Feasibility study of LOHC-SOFC systems under dynamic behavior for cargo ships compared to ammonia alternatives

Maritime propulsion is recognized as a hard-to-abate sector and its decarbonization will therefore require transversal efforts, including the introduction of alternative fuels to reduce CO2 emissions. Both ammonia and hydrogen could provide clean power; however, forecasts hint that ammonia will be especially useful for longer routes, while hydrogen suffers from low volumetric energy density. This paper evaluates the feasibility of a cargo ship with a SOFC powertrain equipped with LOHC-based hydrogen storage and compares the sizing and heat management requirements of four LOHC systems, namely N-ethylcarbazole (NEC), dibenzyltoluene (DBT), methylcyclohexane (MCH), decaline (DEC), with an ammonia-based one.

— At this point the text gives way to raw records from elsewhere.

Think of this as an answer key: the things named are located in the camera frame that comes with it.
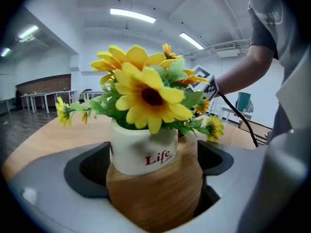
brick wall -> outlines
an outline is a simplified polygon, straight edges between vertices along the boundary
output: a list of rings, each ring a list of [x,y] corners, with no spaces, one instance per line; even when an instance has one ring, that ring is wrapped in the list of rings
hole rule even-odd
[[[51,92],[51,91],[69,91],[71,89],[71,74],[46,77],[37,80],[31,80],[16,85],[16,88],[22,95],[34,92]],[[63,101],[69,103],[68,94],[61,94]],[[41,107],[41,98],[36,97],[37,107]],[[48,105],[55,107],[54,95],[47,96]]]

sunflower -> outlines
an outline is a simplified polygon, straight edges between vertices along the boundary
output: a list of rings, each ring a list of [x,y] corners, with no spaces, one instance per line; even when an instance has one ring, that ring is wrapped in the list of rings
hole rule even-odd
[[[224,135],[224,126],[220,118],[211,116],[207,119],[205,128],[209,131],[208,140],[216,141],[219,135]]]
[[[179,80],[179,83],[182,84],[191,84],[191,83],[207,83],[209,84],[209,82],[207,81],[207,79],[205,78],[201,78],[201,77],[196,77],[195,76],[195,72],[193,70],[184,70],[184,72],[188,75],[188,77],[184,80]]]
[[[87,111],[82,110],[82,122],[87,124]]]
[[[71,117],[70,112],[72,111],[68,104],[65,104],[62,98],[57,98],[58,103],[55,104],[57,109],[57,115],[59,117],[59,123],[63,124],[63,127],[66,126],[68,122],[68,126],[71,125]]]
[[[196,107],[194,108],[194,110],[199,114],[205,113],[208,109],[209,109],[209,101],[207,100],[199,101]]]
[[[174,52],[171,53],[171,51],[172,51],[171,46],[169,46],[168,44],[164,44],[164,45],[162,45],[162,47],[163,47],[163,52],[164,52],[165,58],[167,60],[180,59],[183,57],[182,55],[175,56]]]
[[[163,53],[156,53],[148,56],[144,48],[134,45],[130,50],[125,53],[117,46],[109,46],[109,52],[98,52],[97,57],[101,60],[97,60],[91,63],[93,71],[114,71],[121,69],[122,64],[129,62],[139,70],[142,70],[145,66],[156,65],[163,68],[168,68],[172,62],[176,59],[165,58]]]
[[[116,108],[126,111],[126,121],[135,123],[137,129],[148,125],[152,134],[158,133],[162,120],[166,123],[187,120],[192,113],[180,102],[184,92],[163,85],[160,75],[151,67],[142,71],[131,63],[123,63],[122,70],[115,70],[117,91],[122,95]]]

dark floor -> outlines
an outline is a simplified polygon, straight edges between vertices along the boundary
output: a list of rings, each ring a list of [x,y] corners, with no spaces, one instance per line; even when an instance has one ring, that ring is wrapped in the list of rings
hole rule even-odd
[[[29,136],[57,117],[56,109],[39,109],[36,113],[28,110],[11,111],[0,115],[0,166],[10,154]]]

fluorescent light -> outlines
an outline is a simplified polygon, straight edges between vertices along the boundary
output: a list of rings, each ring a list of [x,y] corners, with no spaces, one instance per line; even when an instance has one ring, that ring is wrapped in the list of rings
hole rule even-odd
[[[29,29],[27,29],[25,32],[21,33],[19,35],[19,38],[23,39],[27,36],[29,36],[31,33],[35,32],[36,30],[38,30],[39,28],[37,26],[32,26]]]
[[[190,36],[186,35],[185,33],[181,33],[180,36],[183,37],[185,40],[189,41],[191,44],[195,45],[199,50],[204,49],[199,43],[197,43],[195,40],[193,40]]]
[[[1,52],[1,56],[2,57],[6,56],[9,51],[11,51],[9,48],[4,48],[3,51]]]
[[[140,20],[144,20],[144,21],[148,21],[151,23],[155,22],[155,18],[153,17],[149,17],[149,16],[145,16],[136,12],[132,12],[132,11],[127,11],[127,10],[118,10],[118,9],[110,9],[110,13],[112,15],[120,15],[120,16],[126,16],[126,17],[133,17],[133,18],[137,18]]]

white ceramic pot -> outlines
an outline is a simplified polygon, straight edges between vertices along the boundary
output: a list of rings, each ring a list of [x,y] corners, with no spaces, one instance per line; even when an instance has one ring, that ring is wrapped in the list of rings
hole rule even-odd
[[[176,155],[177,130],[127,130],[111,121],[111,156],[116,169],[136,176],[154,172],[167,165]]]

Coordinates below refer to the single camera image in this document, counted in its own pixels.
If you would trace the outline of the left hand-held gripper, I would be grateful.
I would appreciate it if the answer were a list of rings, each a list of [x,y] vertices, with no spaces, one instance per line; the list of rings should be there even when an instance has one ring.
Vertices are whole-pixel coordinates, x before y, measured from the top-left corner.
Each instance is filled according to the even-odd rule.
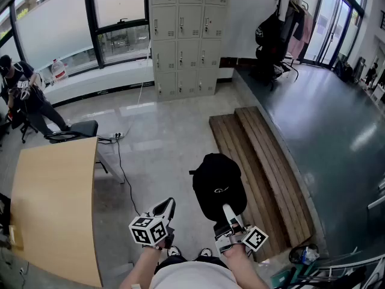
[[[169,227],[174,217],[176,202],[172,197],[158,202],[148,212],[136,216],[129,230],[136,244],[157,248],[160,242],[169,249],[174,240],[174,229]]]

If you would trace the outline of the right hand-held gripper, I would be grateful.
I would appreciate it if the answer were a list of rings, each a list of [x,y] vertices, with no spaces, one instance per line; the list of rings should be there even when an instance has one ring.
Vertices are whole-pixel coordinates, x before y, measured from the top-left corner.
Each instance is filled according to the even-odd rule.
[[[215,229],[215,246],[219,254],[231,249],[236,244],[243,244],[252,252],[257,252],[268,235],[257,226],[244,227],[242,215],[236,215],[229,204],[223,205],[223,211],[228,222]]]

The size of the 8.4 MW SOFC system is similar for the five carriers as expected. The dynamic performance of the LOHC system shows that the hydrogen flow rate can be effectively controlled by acting on the LOHC flow rate, reactor temperature, and pressure. However, LOHC systems are heavier (by a factor of 1.6 to 2.1) and larger (by 1.6 to 2.3 times) than ammonia systems. The decalin system results in the lowest mass and volume, while NEC is the heavier, and MCH is the least dense of the evaluated LOHCs. Similarly, the utilization of SOFC waste heat to cover dehydrogenation heat ranges from 45.6 % (NEC) to 27.9 % (ammonia). Overall, even considering the lower reaction temperature, LOHCs do not appear to be competitive with ammonia as hydrogen storage systems in the maritime sector.